### [Work task]
Locate the word "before" in the data below, then copy every line that holds it.

———

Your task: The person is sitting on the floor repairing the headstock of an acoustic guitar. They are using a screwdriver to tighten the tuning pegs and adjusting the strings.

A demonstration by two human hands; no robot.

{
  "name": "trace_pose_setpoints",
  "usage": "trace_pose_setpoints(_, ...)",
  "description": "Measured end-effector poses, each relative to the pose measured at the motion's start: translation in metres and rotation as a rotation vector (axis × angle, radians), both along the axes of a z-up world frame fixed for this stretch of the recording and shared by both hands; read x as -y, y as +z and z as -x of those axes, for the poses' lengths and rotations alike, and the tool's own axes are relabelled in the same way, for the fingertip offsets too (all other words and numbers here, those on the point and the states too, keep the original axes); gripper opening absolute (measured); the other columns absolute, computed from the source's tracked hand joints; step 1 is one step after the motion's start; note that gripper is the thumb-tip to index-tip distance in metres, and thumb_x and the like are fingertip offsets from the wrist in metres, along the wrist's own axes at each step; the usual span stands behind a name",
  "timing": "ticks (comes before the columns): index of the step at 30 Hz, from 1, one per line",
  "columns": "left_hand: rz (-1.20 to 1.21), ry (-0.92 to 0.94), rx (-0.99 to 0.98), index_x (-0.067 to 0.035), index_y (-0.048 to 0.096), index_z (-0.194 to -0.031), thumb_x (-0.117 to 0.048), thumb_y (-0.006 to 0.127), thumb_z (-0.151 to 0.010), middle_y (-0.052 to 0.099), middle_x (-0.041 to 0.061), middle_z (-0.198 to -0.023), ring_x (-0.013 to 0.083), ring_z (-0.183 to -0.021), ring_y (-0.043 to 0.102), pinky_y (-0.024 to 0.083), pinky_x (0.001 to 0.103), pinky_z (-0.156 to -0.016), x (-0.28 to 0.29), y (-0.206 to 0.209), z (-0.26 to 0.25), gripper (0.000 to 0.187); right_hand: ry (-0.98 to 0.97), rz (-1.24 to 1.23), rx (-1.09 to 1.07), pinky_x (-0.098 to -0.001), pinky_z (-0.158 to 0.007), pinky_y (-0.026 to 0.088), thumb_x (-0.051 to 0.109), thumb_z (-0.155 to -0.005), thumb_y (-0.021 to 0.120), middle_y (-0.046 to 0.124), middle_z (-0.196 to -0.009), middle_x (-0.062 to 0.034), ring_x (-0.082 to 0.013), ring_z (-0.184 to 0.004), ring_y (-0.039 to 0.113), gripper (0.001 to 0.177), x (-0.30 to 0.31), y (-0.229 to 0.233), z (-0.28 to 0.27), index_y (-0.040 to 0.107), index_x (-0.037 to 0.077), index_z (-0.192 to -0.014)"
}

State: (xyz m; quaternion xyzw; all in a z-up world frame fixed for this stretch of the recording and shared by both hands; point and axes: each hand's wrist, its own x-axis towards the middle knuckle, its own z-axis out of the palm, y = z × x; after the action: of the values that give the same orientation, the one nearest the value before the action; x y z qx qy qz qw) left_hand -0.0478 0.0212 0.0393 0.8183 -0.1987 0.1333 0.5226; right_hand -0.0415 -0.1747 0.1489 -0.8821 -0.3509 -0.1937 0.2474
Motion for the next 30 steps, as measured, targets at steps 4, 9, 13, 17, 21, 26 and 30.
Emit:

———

### [Problem solution]
  "timing": "ticks (comes before the columns): index of the step at 30 Hz, from 1, one per line",
State: (xyz m; quaternion xyzw; all in a z-up world frame fixed for this stretch of the recording and shared by both hands; point and axes: each hand's wrist, its own x-axis towards the middle knuckle, its own z-axis out of the palm, y = z × x; after the action: of the values that give the same orientation, the one nearest the value before the action; x y z qx qy qz qw) left_hand -0.0478 0.0212 0.0393 0.8183 -0.1987 0.1333 0.5226; right_hand -0.0415 -0.1747 0.1489 -0.8821 -0.3509 -0.1937 0.2474

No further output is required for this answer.